## INSTRUCTIONS FOR THE TASK
Starting at the first line of the data and ending at the line with "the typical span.", copy each line exactly. Include both of those lines, but no pictures.
──────── INPUT DATA ────────
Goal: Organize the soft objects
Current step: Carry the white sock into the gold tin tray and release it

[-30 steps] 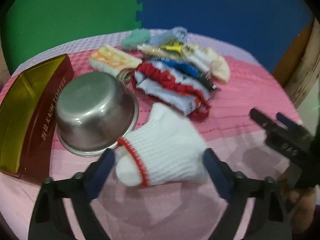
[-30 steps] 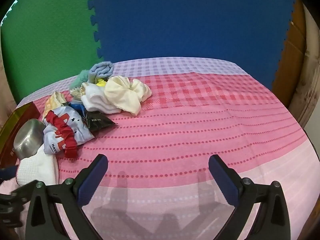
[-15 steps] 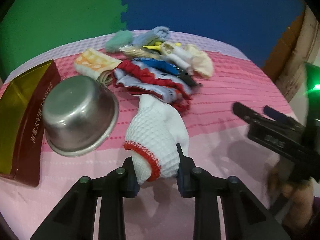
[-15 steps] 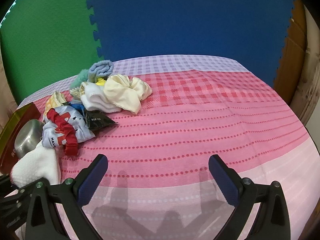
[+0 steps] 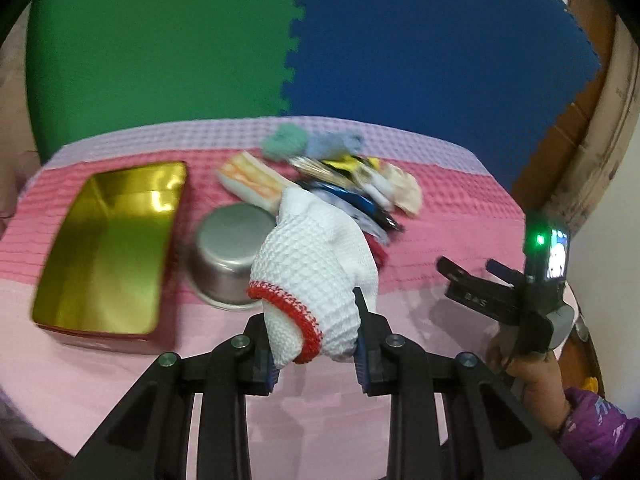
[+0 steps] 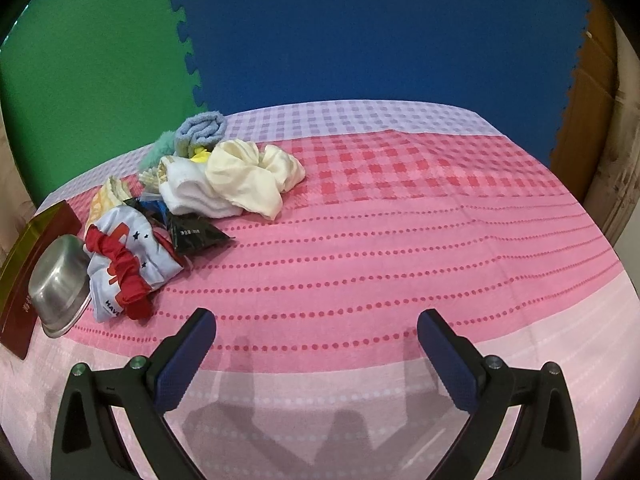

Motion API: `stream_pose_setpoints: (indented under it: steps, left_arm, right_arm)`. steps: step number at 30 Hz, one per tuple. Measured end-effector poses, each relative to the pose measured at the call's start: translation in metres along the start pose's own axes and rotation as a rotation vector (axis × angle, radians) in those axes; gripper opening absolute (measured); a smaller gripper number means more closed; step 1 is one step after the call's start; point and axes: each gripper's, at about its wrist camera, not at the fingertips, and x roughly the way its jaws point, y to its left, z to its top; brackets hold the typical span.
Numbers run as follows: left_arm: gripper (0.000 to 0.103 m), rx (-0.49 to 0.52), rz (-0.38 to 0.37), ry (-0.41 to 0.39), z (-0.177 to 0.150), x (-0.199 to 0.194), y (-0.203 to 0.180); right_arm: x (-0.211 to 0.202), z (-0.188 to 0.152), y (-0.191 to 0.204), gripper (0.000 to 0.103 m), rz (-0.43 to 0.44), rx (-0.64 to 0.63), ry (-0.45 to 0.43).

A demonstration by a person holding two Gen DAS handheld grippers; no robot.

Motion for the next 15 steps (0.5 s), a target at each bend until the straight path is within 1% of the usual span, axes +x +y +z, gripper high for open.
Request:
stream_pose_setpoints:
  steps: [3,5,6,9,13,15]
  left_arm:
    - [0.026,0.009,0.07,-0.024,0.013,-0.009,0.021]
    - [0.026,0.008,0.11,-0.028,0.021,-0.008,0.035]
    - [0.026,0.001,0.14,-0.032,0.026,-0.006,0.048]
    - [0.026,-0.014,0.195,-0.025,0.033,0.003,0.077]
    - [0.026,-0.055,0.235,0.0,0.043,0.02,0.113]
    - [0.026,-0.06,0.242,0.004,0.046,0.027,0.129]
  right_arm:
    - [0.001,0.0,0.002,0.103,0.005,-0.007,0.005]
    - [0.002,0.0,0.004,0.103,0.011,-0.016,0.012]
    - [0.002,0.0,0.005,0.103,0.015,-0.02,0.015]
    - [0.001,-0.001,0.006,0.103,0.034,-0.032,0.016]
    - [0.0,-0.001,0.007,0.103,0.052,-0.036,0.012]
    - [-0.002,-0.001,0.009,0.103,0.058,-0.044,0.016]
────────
## RESPONSE BELOW
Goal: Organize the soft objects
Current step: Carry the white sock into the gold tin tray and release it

[-30 steps] 
[-30 steps] 
[-15 steps] 
[-15 steps] 
[+0 steps] 
[+0 steps] 

Motion API: `stream_pose_setpoints: (indented under it: steps, left_arm, right_arm)`. steps: step number at 30 Hz, one per tuple. Measured end-effector poses, each relative to the pose measured at the call's start: translation in metres along the start pose's own axes and rotation as a rotation vector (axis × angle, radians) in those axes; gripper opening absolute (measured); a smaller gripper number means more closed; step 1 is one step after the call's start; point and axes: each gripper's, at about its wrist camera, not at the fingertips, and x roughly the way its jaws point, y to its left, z to its top; brackets hold the typical span.

No more work remains for this exercise.